If you see http://0.0.0.0:27777the words, it means that it has started successfully.

5. use

We need to access the newly deployed service from the browser and return to the Lanrui Xingzhou platform

Click the copy debugging link on the workspace page 自定义服务, and then open the copied link on the browser

insert image description here

Then you can start a conversation on this page

Note that during the first dialogue, the program will load the model file, which will take a long time. You can check the loading progress from the command line just started .

Wait for the first loading to complete, and then talk later, the response will be very fast

6. Dialogue effect

At this point, all the installation and deployment processes have been successfully completed. Let's take a look at the effect. The copied link can also be opened on the mobile phone.

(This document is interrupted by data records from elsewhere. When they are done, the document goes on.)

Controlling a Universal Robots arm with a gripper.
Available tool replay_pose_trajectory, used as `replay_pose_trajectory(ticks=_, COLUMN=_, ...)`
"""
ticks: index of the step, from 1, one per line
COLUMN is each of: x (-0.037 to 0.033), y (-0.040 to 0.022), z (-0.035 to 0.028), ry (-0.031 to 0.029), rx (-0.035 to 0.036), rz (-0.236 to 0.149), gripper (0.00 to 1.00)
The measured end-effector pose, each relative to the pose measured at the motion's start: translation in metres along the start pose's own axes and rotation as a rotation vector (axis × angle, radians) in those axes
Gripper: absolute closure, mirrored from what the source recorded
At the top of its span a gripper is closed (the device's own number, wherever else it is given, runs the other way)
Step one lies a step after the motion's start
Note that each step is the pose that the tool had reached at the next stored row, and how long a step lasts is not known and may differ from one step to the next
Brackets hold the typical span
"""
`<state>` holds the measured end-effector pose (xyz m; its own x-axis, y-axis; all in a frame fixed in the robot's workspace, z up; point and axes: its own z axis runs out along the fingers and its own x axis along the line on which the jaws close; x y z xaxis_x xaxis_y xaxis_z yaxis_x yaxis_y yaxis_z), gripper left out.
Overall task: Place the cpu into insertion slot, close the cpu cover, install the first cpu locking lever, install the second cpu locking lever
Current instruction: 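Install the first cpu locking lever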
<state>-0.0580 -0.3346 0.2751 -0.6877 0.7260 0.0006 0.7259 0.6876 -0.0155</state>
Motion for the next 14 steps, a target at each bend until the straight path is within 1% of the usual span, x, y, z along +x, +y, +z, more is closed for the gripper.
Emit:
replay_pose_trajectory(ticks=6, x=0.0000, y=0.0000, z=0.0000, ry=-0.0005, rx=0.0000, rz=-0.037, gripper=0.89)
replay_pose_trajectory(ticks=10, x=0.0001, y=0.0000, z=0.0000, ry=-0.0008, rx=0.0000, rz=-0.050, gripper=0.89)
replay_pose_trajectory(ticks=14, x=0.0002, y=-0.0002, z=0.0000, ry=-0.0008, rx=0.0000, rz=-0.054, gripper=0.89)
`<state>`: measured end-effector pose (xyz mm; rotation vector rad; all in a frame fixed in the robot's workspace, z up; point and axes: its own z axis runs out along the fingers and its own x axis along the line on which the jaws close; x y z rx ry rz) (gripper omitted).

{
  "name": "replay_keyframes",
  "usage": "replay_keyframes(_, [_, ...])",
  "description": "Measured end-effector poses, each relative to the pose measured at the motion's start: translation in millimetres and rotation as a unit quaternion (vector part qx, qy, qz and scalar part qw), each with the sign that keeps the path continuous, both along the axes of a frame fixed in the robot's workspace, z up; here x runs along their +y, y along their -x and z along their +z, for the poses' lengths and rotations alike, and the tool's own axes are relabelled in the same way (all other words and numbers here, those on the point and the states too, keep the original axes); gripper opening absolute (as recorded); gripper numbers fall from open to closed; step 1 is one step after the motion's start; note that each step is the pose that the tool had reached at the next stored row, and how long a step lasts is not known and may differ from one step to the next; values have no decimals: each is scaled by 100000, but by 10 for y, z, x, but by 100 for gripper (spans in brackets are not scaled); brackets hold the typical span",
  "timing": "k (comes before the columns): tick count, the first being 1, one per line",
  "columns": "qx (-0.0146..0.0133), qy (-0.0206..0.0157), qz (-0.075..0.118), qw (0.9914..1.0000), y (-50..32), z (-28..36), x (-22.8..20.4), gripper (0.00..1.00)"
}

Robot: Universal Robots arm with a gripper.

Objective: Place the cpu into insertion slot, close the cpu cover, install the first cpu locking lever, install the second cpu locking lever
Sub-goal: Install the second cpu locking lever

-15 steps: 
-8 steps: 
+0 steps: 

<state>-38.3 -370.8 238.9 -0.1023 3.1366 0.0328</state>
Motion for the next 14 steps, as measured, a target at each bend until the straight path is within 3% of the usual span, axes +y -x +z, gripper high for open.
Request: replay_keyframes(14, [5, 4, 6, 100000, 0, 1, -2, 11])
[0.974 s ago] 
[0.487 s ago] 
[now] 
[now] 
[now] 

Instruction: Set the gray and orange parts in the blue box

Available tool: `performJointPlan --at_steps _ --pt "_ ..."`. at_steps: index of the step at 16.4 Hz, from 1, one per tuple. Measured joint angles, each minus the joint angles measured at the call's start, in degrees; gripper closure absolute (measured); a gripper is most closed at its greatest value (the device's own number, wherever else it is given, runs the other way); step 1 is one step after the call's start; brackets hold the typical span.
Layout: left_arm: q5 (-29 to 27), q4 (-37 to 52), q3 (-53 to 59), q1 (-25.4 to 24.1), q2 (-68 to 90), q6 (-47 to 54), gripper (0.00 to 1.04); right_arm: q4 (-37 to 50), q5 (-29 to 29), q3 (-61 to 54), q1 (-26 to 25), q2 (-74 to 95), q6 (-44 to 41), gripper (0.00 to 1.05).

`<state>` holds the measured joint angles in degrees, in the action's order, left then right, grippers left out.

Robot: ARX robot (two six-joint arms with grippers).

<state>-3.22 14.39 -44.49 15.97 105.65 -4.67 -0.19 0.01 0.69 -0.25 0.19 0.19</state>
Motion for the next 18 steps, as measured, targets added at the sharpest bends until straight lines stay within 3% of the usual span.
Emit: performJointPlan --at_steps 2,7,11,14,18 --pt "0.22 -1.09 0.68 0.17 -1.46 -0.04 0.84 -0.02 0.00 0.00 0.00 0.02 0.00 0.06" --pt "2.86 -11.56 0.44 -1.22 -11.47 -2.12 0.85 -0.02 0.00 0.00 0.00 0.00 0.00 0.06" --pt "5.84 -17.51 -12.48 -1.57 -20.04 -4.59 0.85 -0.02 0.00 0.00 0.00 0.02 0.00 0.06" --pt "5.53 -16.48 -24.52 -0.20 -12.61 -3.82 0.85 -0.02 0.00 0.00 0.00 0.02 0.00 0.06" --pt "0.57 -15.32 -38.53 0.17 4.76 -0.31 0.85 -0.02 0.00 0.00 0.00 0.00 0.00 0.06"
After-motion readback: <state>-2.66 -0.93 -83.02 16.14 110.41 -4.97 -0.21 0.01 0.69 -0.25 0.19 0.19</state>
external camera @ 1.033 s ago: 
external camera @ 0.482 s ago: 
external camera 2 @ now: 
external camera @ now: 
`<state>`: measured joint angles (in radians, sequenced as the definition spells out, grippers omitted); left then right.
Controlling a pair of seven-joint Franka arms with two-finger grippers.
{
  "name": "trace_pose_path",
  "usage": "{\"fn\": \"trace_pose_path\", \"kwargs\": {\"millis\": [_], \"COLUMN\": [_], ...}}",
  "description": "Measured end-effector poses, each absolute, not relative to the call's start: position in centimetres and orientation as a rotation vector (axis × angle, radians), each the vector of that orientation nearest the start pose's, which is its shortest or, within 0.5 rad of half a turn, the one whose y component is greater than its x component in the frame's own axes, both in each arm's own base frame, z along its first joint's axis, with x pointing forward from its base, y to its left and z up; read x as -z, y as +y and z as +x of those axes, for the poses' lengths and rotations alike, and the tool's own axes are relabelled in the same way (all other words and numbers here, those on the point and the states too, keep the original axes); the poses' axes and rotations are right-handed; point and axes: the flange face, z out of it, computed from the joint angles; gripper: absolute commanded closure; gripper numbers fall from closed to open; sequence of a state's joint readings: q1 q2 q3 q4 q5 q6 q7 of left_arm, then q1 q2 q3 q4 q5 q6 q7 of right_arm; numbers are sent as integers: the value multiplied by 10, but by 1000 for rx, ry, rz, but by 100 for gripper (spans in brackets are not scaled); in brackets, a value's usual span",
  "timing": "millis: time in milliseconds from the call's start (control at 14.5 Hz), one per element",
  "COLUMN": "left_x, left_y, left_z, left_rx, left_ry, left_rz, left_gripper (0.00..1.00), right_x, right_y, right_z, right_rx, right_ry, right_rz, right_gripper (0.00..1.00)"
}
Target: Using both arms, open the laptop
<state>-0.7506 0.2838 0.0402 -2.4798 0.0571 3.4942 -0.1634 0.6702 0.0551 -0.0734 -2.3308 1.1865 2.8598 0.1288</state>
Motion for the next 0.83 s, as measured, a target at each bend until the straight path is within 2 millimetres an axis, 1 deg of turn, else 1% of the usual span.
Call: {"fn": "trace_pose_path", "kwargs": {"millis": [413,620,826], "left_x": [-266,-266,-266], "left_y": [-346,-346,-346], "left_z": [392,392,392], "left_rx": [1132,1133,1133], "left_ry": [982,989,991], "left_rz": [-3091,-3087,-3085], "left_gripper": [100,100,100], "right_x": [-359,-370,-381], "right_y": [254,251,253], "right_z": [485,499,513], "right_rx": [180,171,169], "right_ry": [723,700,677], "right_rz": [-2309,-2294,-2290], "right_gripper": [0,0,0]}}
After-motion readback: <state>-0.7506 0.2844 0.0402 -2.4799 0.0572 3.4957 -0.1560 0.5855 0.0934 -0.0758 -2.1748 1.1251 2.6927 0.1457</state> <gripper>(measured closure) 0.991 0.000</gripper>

The following is the effect on the mobile phone.

7. Close the service and restart the service

Because our service is charged according to usage, you 停止运行can click on the page when not in use

insert image description here

Then when you want to rerun the service, click 启动the button on the workspace page. After the workspace is recreated, enter Jupyter, start again from the command line

# 进入ChatGLM-6B目录
cd data/ChatGLM-6B/
 # 没挂系统盘时，要重新安装依赖
 pip install -r requirements.txt -i https://pypi.tuna.tsinghua.edu.cn/simple/
# 启动服务
python3 -m streamlit run ./web_demo2.py --server.port 27777 --server.address 0.0.0.0

insert image description here

8. Try ChatGLM for free

Xiaojuan has prepared 2 ways for you to experience for free:

(1) Register a platform account through the link below, write the invitation code 4104, the platform will recharge some money for free, and then you can deploy the experience yourself.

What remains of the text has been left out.